El primer ministro israelí Ehoud Olmert compareció ante la Comisión Vinograd encargada de depurar responsabilidades por el fracaso de la operación militar israelí emprendida contra el Líbano en julio de 2006. Olmert reconoció ante la Comisión que en marzo de 2006, o sea cuatro meses antes de la agresión israelí, él mismo decidió que, en caso de producirse un nuevo secuestro de soldados israelíes por parte de Hezbollah, el ejército israelí desencadenaría una operación de gran envergadura. El jefe del Estado Mayor conjunto, general Dan Halutz, le presentó entonces varios planes de ataque entre los que el propio Olmert seleccionó uno.

La declaración de Olmert no resulta ni siquiera medianamente sorprendente. Resulta evidente que una ofensiva de tanta envergadura no podía haber sido planificada en unas pocas horas, como afirmaba hasta ahora el gobierno israelí. El testimonio de Olmert confirma sin embargo que, más allá de la preparación en el plano militar –perfectamente legítima en el caso de un Estado Mayor–, la decisión política ya estaba tomada de antemano. En otras palabras, Israel no respondió a una situación sino que esperó que la situación tuviera lugar para aplicar la decisión de atacar.

Ya anteriormente el San Francisco Chronicle [1] había revelado que militares israelíes habían viajado a Estados Unidos para presentar de antemano el plan de ataque israelí y que la operación emprendida en julio de 2006 no podía en lo absoluto ser considerada como una respuesta.
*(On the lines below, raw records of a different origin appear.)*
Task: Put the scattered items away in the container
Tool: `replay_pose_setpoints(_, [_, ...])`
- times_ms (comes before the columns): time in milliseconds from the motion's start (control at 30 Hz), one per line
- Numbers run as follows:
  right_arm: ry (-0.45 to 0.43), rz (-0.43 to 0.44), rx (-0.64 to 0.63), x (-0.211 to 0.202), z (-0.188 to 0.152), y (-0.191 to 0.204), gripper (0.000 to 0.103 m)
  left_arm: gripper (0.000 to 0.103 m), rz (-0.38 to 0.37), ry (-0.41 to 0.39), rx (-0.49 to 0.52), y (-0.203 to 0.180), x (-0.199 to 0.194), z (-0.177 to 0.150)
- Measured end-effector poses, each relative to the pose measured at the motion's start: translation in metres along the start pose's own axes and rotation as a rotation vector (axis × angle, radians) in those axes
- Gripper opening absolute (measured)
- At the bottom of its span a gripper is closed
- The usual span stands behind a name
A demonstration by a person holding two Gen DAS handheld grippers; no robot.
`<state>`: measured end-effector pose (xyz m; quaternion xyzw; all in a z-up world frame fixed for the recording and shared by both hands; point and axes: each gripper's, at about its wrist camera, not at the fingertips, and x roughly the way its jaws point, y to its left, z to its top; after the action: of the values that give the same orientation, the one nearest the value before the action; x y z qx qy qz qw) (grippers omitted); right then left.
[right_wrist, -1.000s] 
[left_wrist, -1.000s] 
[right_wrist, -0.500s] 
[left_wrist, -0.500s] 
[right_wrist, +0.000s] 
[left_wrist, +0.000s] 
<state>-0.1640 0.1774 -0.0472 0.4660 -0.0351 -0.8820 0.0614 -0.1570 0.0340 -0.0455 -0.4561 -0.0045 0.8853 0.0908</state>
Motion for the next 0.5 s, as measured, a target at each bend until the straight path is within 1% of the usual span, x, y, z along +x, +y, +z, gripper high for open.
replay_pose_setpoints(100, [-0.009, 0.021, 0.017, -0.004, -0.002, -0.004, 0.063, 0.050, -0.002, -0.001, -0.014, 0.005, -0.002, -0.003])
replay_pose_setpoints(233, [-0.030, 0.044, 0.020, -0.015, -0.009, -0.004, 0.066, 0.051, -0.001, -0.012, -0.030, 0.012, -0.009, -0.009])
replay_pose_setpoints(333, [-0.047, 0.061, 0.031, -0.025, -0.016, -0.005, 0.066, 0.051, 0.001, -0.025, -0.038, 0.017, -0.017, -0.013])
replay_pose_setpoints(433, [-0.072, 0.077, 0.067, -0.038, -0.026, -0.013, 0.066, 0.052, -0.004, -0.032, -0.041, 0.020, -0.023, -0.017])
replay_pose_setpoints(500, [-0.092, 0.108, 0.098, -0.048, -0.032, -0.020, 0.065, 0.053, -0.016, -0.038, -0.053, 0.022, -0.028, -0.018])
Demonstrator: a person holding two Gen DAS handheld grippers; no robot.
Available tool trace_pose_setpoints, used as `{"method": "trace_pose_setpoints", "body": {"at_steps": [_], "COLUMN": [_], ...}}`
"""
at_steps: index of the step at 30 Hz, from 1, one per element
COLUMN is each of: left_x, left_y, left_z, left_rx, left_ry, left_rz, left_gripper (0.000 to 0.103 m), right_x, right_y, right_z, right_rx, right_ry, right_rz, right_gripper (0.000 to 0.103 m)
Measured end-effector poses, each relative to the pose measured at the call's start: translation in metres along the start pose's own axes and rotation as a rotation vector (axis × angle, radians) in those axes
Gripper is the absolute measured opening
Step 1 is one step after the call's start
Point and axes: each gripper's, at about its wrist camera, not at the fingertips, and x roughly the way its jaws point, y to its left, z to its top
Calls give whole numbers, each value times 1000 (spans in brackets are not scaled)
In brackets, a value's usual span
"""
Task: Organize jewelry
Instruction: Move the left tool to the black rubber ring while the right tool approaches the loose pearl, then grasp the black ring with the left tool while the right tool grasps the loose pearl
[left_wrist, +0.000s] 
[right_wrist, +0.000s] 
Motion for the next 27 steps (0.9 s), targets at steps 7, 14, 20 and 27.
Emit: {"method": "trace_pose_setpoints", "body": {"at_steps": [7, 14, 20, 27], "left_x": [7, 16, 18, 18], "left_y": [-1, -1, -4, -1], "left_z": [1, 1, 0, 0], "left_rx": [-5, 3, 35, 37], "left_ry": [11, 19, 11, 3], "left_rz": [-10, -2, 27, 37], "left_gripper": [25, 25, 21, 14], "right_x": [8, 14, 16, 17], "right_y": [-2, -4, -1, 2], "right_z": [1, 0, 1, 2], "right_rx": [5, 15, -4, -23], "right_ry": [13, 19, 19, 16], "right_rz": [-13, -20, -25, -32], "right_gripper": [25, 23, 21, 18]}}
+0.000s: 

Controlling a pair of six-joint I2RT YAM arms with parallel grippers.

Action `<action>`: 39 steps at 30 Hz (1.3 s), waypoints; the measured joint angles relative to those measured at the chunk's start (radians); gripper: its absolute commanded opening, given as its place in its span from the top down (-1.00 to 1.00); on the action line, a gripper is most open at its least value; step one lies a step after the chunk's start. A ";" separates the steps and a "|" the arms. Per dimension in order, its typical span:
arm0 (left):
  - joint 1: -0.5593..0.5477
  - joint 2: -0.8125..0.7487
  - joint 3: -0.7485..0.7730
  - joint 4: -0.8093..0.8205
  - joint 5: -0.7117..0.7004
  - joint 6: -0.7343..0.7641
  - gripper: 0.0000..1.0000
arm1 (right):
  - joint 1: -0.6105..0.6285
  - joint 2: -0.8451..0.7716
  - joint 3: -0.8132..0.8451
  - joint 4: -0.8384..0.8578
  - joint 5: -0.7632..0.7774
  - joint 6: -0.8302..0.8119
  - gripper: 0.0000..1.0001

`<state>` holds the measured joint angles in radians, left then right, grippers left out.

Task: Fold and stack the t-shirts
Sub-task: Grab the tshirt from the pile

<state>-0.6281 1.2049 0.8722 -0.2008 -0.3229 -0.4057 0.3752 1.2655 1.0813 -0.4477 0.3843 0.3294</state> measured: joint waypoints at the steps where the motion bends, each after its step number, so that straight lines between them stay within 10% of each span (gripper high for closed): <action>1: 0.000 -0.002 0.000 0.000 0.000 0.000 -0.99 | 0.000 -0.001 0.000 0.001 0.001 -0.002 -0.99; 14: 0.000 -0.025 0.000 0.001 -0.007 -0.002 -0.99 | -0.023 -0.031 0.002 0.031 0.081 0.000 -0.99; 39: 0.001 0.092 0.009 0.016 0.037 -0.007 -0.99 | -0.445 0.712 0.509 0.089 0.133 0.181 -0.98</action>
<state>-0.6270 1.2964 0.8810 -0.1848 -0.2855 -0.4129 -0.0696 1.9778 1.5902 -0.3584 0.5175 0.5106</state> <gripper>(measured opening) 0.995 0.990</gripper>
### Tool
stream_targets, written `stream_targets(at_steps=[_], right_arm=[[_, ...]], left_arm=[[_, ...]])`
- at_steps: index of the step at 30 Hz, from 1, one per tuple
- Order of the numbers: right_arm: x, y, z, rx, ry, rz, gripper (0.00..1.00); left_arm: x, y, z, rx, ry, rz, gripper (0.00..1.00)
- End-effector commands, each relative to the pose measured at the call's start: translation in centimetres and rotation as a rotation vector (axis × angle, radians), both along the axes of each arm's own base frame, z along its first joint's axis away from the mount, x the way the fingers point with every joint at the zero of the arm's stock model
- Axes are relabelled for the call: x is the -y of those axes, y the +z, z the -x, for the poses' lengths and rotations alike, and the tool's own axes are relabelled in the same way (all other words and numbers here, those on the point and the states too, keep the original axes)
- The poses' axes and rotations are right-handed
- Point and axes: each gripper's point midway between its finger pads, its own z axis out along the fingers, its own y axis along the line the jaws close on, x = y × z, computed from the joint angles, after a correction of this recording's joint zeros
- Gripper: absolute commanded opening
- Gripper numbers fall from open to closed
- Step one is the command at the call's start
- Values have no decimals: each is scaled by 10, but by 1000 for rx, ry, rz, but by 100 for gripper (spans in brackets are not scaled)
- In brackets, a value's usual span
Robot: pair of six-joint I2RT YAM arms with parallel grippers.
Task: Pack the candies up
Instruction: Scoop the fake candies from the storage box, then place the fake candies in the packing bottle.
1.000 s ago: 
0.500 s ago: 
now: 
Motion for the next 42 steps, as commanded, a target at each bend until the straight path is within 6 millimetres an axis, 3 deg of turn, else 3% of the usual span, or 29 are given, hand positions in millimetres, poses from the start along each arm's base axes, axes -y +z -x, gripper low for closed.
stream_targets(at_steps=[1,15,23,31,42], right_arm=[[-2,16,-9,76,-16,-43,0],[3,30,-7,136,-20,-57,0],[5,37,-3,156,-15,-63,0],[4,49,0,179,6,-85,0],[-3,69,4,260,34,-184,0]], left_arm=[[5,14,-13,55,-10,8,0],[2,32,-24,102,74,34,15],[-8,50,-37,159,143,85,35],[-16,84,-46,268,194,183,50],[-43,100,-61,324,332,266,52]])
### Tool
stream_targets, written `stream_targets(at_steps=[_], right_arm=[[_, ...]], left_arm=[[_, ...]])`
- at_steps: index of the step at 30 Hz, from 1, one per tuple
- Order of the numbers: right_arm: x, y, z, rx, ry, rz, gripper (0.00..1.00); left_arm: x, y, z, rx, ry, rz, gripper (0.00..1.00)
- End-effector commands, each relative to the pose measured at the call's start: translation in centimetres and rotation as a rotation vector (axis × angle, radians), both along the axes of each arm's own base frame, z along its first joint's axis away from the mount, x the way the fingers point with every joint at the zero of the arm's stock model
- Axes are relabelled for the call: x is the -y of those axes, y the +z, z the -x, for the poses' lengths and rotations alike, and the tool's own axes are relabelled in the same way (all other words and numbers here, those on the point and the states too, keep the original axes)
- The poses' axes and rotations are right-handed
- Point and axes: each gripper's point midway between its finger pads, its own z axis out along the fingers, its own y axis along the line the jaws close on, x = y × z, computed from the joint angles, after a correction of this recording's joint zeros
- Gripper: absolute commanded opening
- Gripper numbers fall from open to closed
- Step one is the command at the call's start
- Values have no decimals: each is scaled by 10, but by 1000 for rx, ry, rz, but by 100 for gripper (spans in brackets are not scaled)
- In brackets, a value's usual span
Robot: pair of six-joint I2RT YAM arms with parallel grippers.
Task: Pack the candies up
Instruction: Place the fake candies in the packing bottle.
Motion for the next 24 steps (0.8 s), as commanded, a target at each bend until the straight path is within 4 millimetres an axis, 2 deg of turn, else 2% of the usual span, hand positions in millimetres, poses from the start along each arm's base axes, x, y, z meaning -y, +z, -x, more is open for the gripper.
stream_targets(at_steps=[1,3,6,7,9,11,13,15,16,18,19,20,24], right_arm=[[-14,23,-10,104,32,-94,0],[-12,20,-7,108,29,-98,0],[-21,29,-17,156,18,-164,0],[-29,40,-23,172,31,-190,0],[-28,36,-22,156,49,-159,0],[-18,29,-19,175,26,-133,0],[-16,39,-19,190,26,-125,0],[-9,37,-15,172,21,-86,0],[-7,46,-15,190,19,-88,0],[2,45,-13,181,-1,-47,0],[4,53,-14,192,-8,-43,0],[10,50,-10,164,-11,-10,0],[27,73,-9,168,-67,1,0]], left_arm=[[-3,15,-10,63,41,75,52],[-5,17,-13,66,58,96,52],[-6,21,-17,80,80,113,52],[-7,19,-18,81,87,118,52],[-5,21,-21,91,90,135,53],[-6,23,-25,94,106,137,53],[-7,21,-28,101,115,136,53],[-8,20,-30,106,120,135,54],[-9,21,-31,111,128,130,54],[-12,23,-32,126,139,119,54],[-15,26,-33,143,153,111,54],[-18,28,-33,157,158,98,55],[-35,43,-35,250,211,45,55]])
El secretario general del Hezbollah, Hasan Nasrallah, también había mencionado el plan de ataque israelí en su discurso del 15 de abril de 2006. Y Thierry Meyssan revela en detalle aspectos de la logística estadounidense que se puso a la disposición del ejército israelí en un libro que saldrá a la venta la semana próxima en Beirut [2]

(Ilustración: Mapa de los objetivos civiles libaneses que el ejército israelí designó como blancos. Disponible en el sitio electronicintifada.net.)

[1] «Israel set war plan more than a year ago. Strategy was put in motion as Hezbollah began gaining military strength in Lebanon» por Matthew Kalman, San Francisco Chronicle, 21 de julio de 2006.

[2] La publicación en francés de esta obra, que debería haber tenido lugar en París en enero de 2007, fue anulada varias veces debido a las presiones de que fueron objeto los editores y distribuidores. El libro está siendo traducido a varios idiomas y la versión en árabe será la primera en salir al público.